Exercise —
Reproduce every record exactly.

Extracted material —
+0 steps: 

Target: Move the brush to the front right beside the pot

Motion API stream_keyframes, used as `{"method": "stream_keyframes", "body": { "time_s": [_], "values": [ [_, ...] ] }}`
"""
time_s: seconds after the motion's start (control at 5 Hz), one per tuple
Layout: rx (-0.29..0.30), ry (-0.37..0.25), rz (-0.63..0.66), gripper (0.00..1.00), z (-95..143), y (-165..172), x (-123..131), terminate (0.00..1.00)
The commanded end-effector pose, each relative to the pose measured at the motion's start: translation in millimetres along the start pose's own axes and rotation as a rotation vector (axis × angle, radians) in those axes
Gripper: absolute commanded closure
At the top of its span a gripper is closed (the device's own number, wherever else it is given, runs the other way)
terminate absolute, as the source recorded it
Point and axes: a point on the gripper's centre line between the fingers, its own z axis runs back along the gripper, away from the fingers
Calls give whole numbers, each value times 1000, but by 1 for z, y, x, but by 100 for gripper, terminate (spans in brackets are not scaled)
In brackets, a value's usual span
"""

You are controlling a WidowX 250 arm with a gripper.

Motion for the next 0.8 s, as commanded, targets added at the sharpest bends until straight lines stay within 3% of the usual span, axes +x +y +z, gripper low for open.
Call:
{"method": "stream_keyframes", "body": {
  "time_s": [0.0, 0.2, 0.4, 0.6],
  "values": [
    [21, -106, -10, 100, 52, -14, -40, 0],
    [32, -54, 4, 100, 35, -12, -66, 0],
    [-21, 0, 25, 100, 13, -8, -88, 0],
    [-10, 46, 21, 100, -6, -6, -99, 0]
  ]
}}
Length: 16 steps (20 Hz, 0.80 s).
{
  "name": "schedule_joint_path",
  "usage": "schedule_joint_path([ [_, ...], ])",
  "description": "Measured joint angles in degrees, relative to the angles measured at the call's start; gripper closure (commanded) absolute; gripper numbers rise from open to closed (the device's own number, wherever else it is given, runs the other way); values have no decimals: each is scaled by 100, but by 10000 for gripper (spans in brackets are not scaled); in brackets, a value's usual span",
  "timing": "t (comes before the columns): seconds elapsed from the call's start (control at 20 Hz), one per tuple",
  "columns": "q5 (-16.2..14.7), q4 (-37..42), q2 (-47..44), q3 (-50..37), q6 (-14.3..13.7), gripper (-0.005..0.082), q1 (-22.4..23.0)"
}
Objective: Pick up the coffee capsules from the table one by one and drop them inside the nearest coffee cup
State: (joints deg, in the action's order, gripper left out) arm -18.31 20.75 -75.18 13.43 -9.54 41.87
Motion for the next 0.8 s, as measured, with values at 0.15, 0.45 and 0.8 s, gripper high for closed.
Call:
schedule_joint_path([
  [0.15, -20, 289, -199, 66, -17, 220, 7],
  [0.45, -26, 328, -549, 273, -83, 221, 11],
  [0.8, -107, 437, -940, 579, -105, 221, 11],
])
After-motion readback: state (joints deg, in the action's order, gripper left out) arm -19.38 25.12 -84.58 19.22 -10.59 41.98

Response —
+0 steps: 

Target: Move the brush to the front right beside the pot

Motion API stream_keyframes, used as `{"method": "stream_keyframes", "body": { "time_s": [_], "values": [ [_, ...] ] }}`
"""
time_s: seconds after the motion's start (control at 5 Hz), one per tuple
Layout: rx (-0.29..0.30), ry (-0.37..0.25), rz (-0.63..0.66), gripper (0.00..1.00), z (-95..143), y (-165..172), x (-123..131), terminate (0.00..1.00)
The commanded end-effector pose, each relative to the pose measured at the motion's start: translation in millimetres along the start pose's own axes and rotation as a rotation vector (axis × angle, radians) in those axes
Gripper: absolute commanded closure
At the top of its span a gripper is closed (the device's own number, wherever else it is given, runs the other way)
terminate absolute, as the source recorded it
Point and axes: a point on the gripper's centre line between the fingers, its own z axis runs back along the gripper, away from the fingers
Calls give whole numbers, each value times 1000, but by 1 for z, y, x, but by 100 for gripper, terminate (spans in brackets are not scaled)
In brackets, a value's usual span
"""

You are controlling a WidowX 250 arm with a gripper.

Motion for the next 0.8 s, as commanded, targets added at the sharpest bends until straight lines stay within 3% of the usual span, axes +x +y +z, gripper low for open.
Call:
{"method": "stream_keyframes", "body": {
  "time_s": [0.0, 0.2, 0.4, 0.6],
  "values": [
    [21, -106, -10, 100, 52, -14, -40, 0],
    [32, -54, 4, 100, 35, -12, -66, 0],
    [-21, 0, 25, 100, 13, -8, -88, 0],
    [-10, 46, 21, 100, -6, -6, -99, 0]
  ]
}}
Length: 16 steps (20 Hz, 0.80 s).
{
  "name": "schedule_joint_path",
  "usage": "schedule_joint_path([ [_, ...], ])",
  "description": "Measured joint angles in degrees, relative to the angles measured at the call's start; gripper closure (commanded) absolute; gripper numbers rise from open to closed (the device's own number, wherever else it is given, runs the other way); values have no decimals: each is scaled by 100, but by 10000 for gripper (spans in brackets are not scaled); in brackets, a value's usual span",
  "timing": "t (comes before the columns): seconds elapsed from the call's start (control at 20 Hz), one per tuple",
  "columns": "q5 (-16.2..14.7), q4 (-37..42), q2 (-47..44), q3 (-50..37), q6 (-14.3..13.7), gripper (-0.005..0.082), q1 (-22.4..23.0)"
}
Objective: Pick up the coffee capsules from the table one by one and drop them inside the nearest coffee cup
State: (joints deg, in the action's order, gripper left out) arm -18.31 20.75 -75.18 13.43 -9.54 41.87
Motion for the next 0.8 s, as measured, with values at 0.15, 0.45 and 0.8 s, gripper high for closed.
Call:
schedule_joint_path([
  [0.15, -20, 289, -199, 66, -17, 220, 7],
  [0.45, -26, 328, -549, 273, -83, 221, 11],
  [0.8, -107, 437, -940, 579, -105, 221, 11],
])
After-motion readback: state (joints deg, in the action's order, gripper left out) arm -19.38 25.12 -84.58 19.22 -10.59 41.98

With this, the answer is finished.